JPH04278609A - Motor controller - Google Patents

Abstract

PURPOSE:To ensure the active control of a motor regardless of the change of a load side machine system by performing a robust operation based on the torque meter information. CONSTITUTION:In regard of the constitutions of a stabilizing device 1 and a control subject 10, the value obtained by multiplying the drive side application input value by a drive side numerical formula model is subtracted together with the value obtained by multiplying the output value of a torque meter which detects the torque of a twist system by an adverse function of the numerical formula model of the twist system and the numerical formula models of both drive and load sides and then adding together these function and models. Then the result of the subtraction is fed back to the application input value of the drive side control subject.

Description

[Detailed description of the invention]

0001

[Industrial Application Field] The present invention relates to a vibration suppression method when a so-called torsional system exists between an electric motor and a load, and performs high-speed and robust stabilization control in controlling the load side of the torsional system. The present invention relates to an electric motor control device.

0002

2. Description of the Related Art An example of a general electric motor speed control system will be described with reference to FIG. FIG. 8 shows a stabilizing feedback control device having a conventional PI control system, where 1 is a stabilizing device and 2 is an object to be controlled. Here, R and Y are a command input and a state quantity, respectively.
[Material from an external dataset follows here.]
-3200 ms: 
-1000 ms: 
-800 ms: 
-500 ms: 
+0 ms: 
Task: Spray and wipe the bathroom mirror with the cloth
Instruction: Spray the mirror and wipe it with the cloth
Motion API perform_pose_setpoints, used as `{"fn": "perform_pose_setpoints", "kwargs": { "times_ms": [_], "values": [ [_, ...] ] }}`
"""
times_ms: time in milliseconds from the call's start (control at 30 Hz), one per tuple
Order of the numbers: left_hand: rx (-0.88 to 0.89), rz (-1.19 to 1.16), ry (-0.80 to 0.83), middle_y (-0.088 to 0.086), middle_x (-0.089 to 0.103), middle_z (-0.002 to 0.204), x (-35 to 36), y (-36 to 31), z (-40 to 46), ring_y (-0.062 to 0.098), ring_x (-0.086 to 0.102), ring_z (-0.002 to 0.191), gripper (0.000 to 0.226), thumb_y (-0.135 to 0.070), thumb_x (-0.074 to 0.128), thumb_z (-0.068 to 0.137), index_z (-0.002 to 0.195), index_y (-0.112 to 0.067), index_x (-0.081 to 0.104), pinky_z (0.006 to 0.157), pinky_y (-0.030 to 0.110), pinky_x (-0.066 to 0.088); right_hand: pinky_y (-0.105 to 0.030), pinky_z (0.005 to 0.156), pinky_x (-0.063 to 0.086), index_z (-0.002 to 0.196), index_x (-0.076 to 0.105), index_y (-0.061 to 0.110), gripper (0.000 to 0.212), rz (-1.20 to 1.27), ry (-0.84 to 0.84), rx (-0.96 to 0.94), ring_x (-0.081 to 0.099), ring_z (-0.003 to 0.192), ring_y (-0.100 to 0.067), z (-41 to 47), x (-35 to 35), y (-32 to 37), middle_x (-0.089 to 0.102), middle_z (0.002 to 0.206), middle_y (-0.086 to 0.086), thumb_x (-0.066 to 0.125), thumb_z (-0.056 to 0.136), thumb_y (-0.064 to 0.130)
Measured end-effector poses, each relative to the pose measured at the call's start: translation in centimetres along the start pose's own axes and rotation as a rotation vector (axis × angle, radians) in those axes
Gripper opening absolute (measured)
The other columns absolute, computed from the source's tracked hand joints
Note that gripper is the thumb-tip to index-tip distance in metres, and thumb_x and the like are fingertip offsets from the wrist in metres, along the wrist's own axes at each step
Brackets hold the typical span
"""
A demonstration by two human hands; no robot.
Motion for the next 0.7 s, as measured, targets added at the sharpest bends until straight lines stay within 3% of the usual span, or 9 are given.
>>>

Therefore, in the speed control system example, R is a speed command and Y is a speed detection output. KT is the torque generation coefficient. Thus command input R, state quantity Y
The speed control is stabilized by applying the deviation E to the controlled object 2 through the stabilizing device 1. The stabilizing device 1 is generally constructed as a P (proportional) I (integral) control device.

The example shown in FIG. 8 is a case where the drive side and the load side are rigidly connected, and FIG. 9 shows an example where they are connected by a torsion shaft.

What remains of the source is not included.